Scott Stewart took the lead in the first round aboard the borrowed mount Contelido and maintained that position with a second solid round aboard All The Right Moves.
He returned for the Handy Round with Fashion Farm’s Declaration, but a slip on the turn from fences 1 and 2, and a few bobbles later in the course, earned a score of 76 in the round and a 257.66 overall.
“I chose Declaration, who I’ve had for a really long time,” said Stewart. “He’s usually really, really good in the handy rounds—until tonight. I don’t know what set him off. He’s usually perfect. He’s done really well in a lot of derbies so far. I’ll have to try again.”
Amanda Steege, of Far Hills, NJ, was the sole rookie in the field of veteran professionals, and she moved up in t he Handy Round from fourth to second overall with a stellar performance aboard Zidane.
“This is the first year that I’ve shown him,” said Steege. “I show him in the High Performance, and I did my first [USHJA International Hunter] Derby Finals on him this year. [Owner] and Susan Darragh shows him in the Modified Adults. He’s totally dependable, and I knew he would help me out when I needed it.”
Peter Pletcher, of Magnolia, TX, returned to the Handy Round in sixth place, but an impressive performance with Eva Bisso’s Aura vaulted him to third place overall with a score of 87.33 and an overall total of 262.49.

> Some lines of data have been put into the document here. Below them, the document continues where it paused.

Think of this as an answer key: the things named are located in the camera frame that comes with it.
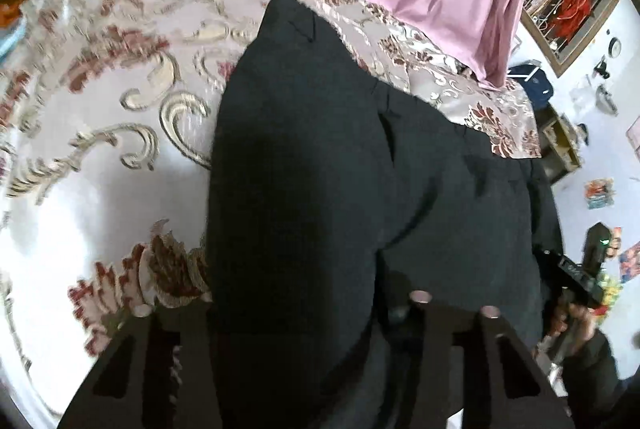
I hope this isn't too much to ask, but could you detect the red hanging cloth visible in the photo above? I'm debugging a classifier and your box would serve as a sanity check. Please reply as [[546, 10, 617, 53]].
[[550, 0, 593, 40]]

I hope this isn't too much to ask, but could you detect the person's right forearm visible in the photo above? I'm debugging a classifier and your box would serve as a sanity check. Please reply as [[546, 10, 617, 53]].
[[550, 334, 623, 429]]

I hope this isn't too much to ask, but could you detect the colourful wall poster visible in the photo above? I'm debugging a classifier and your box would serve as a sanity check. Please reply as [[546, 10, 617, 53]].
[[584, 178, 615, 210], [619, 243, 640, 282]]

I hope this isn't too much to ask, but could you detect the wooden shelf unit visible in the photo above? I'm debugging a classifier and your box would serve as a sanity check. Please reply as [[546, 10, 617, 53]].
[[537, 104, 586, 184]]

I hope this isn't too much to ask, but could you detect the person's right hand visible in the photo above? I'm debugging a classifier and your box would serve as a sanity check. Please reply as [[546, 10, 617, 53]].
[[544, 293, 600, 358]]

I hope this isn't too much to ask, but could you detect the dark blue bag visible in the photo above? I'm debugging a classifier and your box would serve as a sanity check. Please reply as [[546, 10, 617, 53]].
[[507, 63, 555, 110]]

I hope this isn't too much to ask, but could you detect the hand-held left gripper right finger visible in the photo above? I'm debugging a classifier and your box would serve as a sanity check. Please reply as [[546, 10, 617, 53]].
[[390, 290, 576, 429]]

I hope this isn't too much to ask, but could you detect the black padded jacket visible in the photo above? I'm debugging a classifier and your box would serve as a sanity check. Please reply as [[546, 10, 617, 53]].
[[202, 0, 566, 429]]

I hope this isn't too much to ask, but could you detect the floral patterned bedspread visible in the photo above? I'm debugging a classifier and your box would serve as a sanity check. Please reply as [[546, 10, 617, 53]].
[[0, 0, 543, 415]]

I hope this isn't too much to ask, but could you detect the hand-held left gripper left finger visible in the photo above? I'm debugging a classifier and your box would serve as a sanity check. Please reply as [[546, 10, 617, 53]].
[[57, 293, 224, 429]]

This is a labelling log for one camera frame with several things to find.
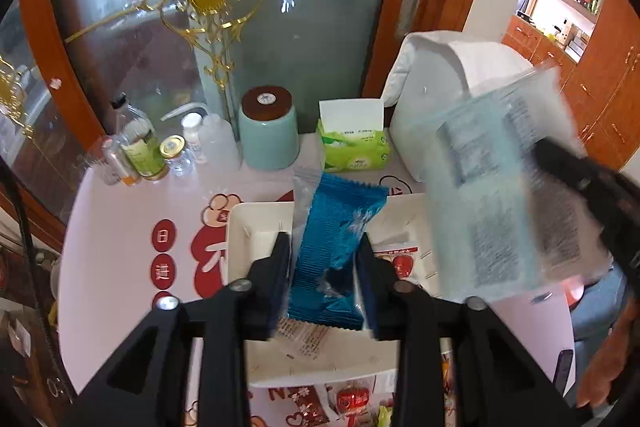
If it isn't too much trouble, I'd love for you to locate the red flower print packet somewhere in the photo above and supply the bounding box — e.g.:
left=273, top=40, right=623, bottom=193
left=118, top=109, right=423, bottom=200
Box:
left=250, top=384, right=332, bottom=427

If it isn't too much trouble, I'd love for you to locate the glass door gold ornament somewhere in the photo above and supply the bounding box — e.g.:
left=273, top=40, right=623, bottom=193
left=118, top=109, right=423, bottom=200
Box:
left=20, top=0, right=496, bottom=228

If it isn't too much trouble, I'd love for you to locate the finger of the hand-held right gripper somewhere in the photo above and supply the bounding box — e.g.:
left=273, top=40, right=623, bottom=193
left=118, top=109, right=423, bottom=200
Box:
left=532, top=139, right=640, bottom=278

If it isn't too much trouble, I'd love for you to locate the orange fuzzy cloth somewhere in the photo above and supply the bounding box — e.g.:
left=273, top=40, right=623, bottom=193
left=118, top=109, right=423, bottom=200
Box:
left=576, top=307, right=637, bottom=408

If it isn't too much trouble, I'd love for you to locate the black cable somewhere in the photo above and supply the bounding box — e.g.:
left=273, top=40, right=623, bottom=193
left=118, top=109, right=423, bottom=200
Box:
left=0, top=157, right=66, bottom=408

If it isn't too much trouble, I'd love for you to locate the pink printed tablecloth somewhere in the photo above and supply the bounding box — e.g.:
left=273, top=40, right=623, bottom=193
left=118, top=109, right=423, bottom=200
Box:
left=57, top=132, right=576, bottom=427

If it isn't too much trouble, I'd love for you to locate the teal canister brown lid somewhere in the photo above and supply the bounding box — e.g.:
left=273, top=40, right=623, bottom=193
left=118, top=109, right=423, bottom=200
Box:
left=238, top=85, right=301, bottom=171

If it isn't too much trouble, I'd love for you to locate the clear red candy packet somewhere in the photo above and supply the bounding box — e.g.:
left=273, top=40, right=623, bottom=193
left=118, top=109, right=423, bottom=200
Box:
left=327, top=382, right=375, bottom=427

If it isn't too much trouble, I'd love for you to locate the white red snack packet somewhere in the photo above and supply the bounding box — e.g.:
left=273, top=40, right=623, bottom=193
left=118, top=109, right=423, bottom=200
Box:
left=375, top=244, right=420, bottom=294

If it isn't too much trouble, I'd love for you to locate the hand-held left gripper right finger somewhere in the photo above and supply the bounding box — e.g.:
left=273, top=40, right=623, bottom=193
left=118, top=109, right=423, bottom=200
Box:
left=354, top=234, right=581, bottom=427

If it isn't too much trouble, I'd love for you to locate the wooden shelf cabinet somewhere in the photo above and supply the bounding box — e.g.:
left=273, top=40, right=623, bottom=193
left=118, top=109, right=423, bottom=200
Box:
left=502, top=0, right=640, bottom=172

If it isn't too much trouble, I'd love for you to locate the white cloth appliance cover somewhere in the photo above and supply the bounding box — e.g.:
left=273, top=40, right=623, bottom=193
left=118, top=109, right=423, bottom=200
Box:
left=382, top=29, right=538, bottom=108

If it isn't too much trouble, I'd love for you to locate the white countertop appliance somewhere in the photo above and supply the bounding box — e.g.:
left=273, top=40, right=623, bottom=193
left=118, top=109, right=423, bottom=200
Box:
left=389, top=57, right=476, bottom=184

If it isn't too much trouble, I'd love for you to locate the small white cap bottle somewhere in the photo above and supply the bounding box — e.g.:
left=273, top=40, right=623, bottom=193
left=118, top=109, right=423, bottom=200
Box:
left=181, top=113, right=207, bottom=165

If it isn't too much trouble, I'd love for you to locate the black phone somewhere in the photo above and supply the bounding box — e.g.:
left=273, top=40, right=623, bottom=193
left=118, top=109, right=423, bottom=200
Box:
left=554, top=349, right=575, bottom=396

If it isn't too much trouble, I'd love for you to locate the pale blue clear snack packet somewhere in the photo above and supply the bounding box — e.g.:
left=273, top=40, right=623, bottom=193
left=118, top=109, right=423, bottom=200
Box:
left=425, top=67, right=613, bottom=303

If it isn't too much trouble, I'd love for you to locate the yellow lid glass jar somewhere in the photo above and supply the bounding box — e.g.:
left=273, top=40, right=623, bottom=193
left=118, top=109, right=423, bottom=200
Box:
left=159, top=135, right=195, bottom=176

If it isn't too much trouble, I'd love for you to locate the blue foil snack packet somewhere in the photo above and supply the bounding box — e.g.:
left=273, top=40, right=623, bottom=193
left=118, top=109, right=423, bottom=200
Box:
left=277, top=168, right=390, bottom=360

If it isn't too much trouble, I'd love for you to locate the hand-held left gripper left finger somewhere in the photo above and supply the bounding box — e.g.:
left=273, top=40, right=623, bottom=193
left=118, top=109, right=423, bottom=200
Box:
left=62, top=231, right=292, bottom=427

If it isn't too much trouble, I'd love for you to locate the white plastic storage box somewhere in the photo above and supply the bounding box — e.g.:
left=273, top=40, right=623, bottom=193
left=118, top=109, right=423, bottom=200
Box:
left=225, top=193, right=453, bottom=390

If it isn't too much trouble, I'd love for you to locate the green label glass bottle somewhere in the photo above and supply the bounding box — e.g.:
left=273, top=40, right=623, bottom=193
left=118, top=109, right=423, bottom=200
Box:
left=111, top=93, right=170, bottom=182

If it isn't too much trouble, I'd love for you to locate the green tissue pack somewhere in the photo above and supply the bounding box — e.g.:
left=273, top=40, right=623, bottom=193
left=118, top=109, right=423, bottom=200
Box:
left=316, top=99, right=391, bottom=172

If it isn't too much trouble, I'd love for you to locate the white squeeze bottle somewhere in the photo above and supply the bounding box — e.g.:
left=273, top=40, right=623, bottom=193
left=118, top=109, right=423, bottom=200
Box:
left=161, top=103, right=242, bottom=172

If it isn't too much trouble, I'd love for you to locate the white door handle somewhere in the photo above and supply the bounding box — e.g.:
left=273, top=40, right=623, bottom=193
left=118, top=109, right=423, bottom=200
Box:
left=397, top=0, right=426, bottom=44

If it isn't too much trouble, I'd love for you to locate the small clear glass bottle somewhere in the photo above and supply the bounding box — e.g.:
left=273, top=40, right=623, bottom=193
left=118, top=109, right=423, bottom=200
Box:
left=99, top=137, right=127, bottom=186

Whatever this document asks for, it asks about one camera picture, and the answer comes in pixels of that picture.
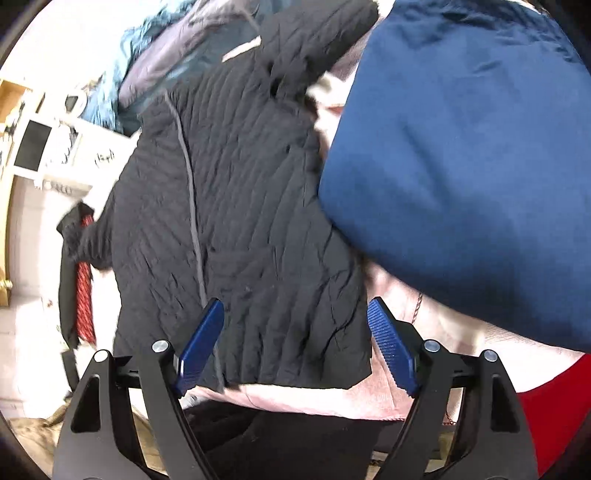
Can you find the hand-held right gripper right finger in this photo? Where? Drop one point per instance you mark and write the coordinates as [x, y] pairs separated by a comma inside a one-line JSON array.
[[392, 350]]

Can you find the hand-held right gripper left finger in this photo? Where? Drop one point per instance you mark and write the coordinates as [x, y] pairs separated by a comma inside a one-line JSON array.
[[201, 344]]

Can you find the black quilted jacket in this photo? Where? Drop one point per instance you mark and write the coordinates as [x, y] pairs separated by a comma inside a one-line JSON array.
[[254, 207]]

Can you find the pink striped bed sheet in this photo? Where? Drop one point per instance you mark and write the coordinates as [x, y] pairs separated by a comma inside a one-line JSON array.
[[323, 401]]

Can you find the black and red cloth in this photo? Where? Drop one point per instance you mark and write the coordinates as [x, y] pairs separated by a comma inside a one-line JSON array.
[[83, 295]]

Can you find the dark cloth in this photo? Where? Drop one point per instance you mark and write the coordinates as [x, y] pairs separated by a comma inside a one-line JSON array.
[[286, 443]]

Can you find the beige cloth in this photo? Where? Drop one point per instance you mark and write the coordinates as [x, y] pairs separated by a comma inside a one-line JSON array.
[[37, 434]]

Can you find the navy blue garment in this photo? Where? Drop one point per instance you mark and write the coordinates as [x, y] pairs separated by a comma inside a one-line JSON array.
[[461, 161]]

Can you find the white desk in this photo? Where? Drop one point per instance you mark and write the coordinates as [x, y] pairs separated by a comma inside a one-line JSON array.
[[101, 157]]

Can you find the white computer monitor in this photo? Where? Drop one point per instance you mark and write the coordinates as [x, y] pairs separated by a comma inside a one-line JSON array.
[[33, 143]]

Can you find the wooden wall shelf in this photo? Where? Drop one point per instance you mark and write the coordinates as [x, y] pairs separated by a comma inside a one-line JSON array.
[[11, 92]]

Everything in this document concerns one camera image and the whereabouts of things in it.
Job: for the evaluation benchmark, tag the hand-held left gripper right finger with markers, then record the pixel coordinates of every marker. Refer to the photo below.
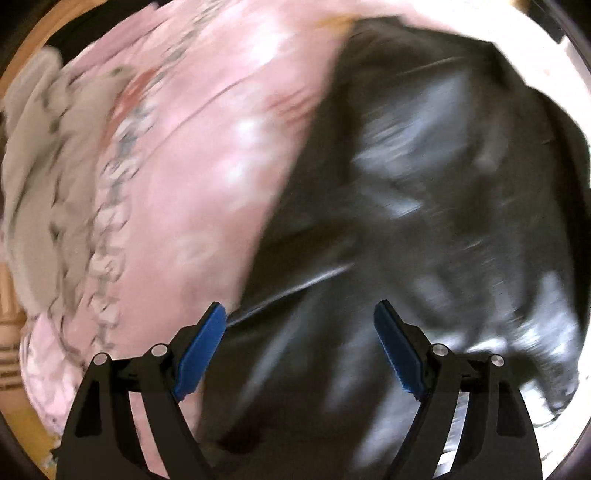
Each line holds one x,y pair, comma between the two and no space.
397,346

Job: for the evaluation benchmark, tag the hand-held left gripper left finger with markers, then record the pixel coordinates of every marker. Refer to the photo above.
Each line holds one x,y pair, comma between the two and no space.
203,341

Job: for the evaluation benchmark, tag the black leather jacket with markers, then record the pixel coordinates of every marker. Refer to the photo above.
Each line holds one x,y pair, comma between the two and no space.
392,184

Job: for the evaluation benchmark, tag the pink printed blanket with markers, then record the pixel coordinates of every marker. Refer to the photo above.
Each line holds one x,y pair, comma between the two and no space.
207,138

The 2013 WCHR National Professional Champion Kelley Farmer, of Keswick, VA, finished fourth overall with 261.16. She was the only rider who negotiated a tight inside turn from the trot fence at 4 to a rollback to fence 5.
“I was in a position where if I tried it and it worked, great. If it didn’t, well, then I was low enough that in order to move up I was going to have to do something,” said Famer, whose score of 84.83 and 261.16 overall with CH Farm’s On Q resulted in fourth.
John French, of Woodside, CA, dropped down in the standings to fifth during the Handy Round (257.83) after Lily Blavin’s Sander stepped off his lead.
With just 6.5 points separating the six riders going into the Handy Round, those third-round performances shuffled the standings tremendously.
“I think we’re all pretty much used to being in a pressure situation or knowing we’re close,” said Farmer. “So even if we’re not totally aware of the exact point or exact number, we’re pretty used to knowing if we’re on top or have to do something extra to move up.”
This year’s horses were generously donated by: East Coast Sport Horses (All The Right Moves); Georgy Maskrey-Segesman (Contelido); King’s Wood Farm, LLC (Corduroy); Old Willow Farm & Emma Heise (Crack On); Katherine Boettcher (Lamont); and Alexis Graves (Copperfield 39).
Contelido, the horse donated by Maskrey-Segesman, earned this year’s Far West Farms Perpetual Trophy awarded to the high-score horse of the competition. Contelido, trained by Karen Healey, achieved an average of 90.83 with rides by Stewart and Farmer.
With this victory, Boyd, of Camden, SC, will have her name engraved on the All The Way Perpetual Trophy. She also won prizes from USHJA/WCHR sponsors Blue Ribbon Blankets, the Official Cooler Sponsor of WCHR and Charles Owen, the Official Helmet of the USHJA.